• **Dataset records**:
- - - - - - -

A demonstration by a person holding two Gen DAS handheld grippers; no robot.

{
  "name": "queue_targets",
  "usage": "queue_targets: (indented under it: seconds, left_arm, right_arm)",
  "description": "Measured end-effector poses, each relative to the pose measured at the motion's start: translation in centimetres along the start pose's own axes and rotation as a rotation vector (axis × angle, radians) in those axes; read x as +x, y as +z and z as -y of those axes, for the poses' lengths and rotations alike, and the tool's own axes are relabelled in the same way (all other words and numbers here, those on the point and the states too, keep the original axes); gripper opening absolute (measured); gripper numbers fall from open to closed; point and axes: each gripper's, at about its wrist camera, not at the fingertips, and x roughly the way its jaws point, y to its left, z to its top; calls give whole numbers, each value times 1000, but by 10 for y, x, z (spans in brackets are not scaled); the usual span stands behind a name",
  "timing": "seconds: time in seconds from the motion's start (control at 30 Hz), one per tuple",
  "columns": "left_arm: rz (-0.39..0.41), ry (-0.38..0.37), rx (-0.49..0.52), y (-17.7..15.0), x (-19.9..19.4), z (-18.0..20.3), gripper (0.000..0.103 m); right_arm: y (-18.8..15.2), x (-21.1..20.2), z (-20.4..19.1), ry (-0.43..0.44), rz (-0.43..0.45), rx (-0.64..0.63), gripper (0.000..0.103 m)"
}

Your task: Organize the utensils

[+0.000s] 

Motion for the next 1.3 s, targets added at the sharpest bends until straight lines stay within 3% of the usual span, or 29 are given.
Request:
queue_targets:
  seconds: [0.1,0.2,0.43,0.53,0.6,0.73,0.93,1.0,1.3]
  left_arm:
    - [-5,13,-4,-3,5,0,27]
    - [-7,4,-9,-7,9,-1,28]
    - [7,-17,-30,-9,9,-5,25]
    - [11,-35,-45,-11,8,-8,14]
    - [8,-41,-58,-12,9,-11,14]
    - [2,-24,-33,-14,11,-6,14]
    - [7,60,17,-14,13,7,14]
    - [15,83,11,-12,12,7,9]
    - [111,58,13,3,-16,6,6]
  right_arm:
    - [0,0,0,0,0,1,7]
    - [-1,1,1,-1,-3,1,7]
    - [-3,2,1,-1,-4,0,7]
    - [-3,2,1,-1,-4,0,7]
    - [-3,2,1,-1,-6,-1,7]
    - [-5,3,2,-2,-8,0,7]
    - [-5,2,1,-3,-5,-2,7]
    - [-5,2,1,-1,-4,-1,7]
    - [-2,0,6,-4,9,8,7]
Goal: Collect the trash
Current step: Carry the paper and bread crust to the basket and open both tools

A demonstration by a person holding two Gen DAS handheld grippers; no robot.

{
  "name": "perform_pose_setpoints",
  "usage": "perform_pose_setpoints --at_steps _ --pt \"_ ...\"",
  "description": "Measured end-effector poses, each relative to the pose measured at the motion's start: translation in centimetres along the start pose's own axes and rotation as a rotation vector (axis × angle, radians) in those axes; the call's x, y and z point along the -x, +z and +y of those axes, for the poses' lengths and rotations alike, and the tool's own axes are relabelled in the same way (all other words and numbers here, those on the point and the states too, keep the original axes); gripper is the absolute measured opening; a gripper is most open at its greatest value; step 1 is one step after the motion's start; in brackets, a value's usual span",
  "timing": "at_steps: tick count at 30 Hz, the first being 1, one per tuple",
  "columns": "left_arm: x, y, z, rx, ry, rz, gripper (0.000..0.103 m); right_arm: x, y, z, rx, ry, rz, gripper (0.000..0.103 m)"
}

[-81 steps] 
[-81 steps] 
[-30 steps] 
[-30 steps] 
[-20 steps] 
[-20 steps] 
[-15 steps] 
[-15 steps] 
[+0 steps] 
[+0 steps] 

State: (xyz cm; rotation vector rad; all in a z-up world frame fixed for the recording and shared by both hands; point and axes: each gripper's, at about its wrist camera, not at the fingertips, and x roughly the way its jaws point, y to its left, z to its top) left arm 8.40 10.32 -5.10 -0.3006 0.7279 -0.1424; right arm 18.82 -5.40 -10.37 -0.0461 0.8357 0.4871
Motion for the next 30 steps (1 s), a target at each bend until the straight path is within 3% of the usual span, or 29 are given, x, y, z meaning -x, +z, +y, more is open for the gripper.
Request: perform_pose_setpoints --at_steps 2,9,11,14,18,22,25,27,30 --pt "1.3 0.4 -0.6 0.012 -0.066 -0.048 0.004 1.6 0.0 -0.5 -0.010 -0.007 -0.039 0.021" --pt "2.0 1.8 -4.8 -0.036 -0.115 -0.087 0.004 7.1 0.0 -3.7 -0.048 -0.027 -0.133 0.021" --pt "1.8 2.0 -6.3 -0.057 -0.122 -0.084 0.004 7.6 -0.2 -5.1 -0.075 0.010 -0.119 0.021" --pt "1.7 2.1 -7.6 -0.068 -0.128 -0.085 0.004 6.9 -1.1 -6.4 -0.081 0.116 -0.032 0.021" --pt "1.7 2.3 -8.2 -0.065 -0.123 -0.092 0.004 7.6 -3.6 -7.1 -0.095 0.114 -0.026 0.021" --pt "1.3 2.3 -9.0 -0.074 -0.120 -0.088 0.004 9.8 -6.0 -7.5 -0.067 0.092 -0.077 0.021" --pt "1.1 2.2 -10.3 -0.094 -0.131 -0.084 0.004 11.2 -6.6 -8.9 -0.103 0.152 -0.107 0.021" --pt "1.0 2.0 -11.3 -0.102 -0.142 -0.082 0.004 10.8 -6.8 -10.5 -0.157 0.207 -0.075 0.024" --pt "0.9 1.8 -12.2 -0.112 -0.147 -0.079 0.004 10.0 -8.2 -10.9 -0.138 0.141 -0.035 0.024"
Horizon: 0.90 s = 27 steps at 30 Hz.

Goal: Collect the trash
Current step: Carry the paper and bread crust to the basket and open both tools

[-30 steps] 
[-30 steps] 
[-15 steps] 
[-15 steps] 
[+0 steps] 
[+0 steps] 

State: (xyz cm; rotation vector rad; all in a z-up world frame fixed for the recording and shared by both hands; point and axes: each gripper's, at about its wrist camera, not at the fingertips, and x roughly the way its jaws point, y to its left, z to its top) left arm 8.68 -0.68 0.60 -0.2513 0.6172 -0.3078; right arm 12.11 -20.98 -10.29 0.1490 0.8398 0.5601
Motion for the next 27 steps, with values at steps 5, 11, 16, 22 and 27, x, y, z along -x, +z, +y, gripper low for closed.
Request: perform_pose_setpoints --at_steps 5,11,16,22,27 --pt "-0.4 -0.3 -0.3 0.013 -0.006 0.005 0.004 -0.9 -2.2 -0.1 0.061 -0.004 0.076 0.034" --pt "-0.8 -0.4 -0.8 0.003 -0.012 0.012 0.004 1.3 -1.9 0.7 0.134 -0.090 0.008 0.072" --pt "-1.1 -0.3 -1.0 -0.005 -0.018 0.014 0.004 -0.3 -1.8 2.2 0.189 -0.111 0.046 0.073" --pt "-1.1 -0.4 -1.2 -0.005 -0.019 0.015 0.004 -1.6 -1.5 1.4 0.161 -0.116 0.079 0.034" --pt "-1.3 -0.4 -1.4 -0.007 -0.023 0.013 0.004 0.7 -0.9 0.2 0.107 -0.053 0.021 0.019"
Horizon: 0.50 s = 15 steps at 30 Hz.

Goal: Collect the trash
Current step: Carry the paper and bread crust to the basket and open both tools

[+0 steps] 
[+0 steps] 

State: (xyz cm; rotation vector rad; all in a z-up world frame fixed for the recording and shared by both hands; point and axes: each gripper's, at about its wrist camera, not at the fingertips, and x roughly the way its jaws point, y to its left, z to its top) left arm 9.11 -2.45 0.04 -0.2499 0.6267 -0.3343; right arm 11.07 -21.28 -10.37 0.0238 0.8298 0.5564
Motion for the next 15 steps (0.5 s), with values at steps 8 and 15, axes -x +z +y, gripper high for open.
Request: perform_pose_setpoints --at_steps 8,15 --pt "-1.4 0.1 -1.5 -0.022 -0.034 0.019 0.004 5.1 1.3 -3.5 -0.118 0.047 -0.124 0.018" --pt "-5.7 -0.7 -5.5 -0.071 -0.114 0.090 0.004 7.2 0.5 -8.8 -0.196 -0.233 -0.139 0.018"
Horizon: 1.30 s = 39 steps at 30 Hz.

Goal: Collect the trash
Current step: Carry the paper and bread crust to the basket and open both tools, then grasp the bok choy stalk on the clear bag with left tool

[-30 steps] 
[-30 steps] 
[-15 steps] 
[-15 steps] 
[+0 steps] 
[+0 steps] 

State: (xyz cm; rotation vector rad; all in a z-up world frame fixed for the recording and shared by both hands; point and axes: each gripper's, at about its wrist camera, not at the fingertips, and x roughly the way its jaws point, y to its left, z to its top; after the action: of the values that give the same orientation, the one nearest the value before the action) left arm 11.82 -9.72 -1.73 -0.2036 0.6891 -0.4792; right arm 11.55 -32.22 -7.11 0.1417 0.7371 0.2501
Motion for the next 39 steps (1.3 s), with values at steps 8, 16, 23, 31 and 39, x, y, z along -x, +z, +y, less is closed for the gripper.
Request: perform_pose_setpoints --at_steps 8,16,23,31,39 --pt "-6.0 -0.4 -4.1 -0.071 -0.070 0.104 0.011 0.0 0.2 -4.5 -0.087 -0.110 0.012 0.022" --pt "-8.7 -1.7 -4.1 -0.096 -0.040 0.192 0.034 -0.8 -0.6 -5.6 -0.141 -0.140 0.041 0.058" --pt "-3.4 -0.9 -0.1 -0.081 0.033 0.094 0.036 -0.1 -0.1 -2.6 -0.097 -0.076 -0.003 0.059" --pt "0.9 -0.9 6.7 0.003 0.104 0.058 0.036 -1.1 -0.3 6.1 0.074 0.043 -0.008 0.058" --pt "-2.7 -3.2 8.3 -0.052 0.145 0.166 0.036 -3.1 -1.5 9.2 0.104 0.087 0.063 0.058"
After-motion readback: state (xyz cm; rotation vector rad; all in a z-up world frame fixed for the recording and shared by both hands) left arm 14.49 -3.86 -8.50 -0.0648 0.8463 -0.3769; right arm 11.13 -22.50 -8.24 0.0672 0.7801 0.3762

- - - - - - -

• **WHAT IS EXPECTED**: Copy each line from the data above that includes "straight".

• **ANSWER AREA**:
Motion for the next 1.3 s, targets added at the sharpest bends until straight lines stay within 3% of the usual span, or 29 are given.
Motion for the next 30 steps (1 s), a target at each bend until the straight path is within 3% of the usual span, or 29 are given, x, y, z meaning -x, +z, +y, more is open for the gripper.

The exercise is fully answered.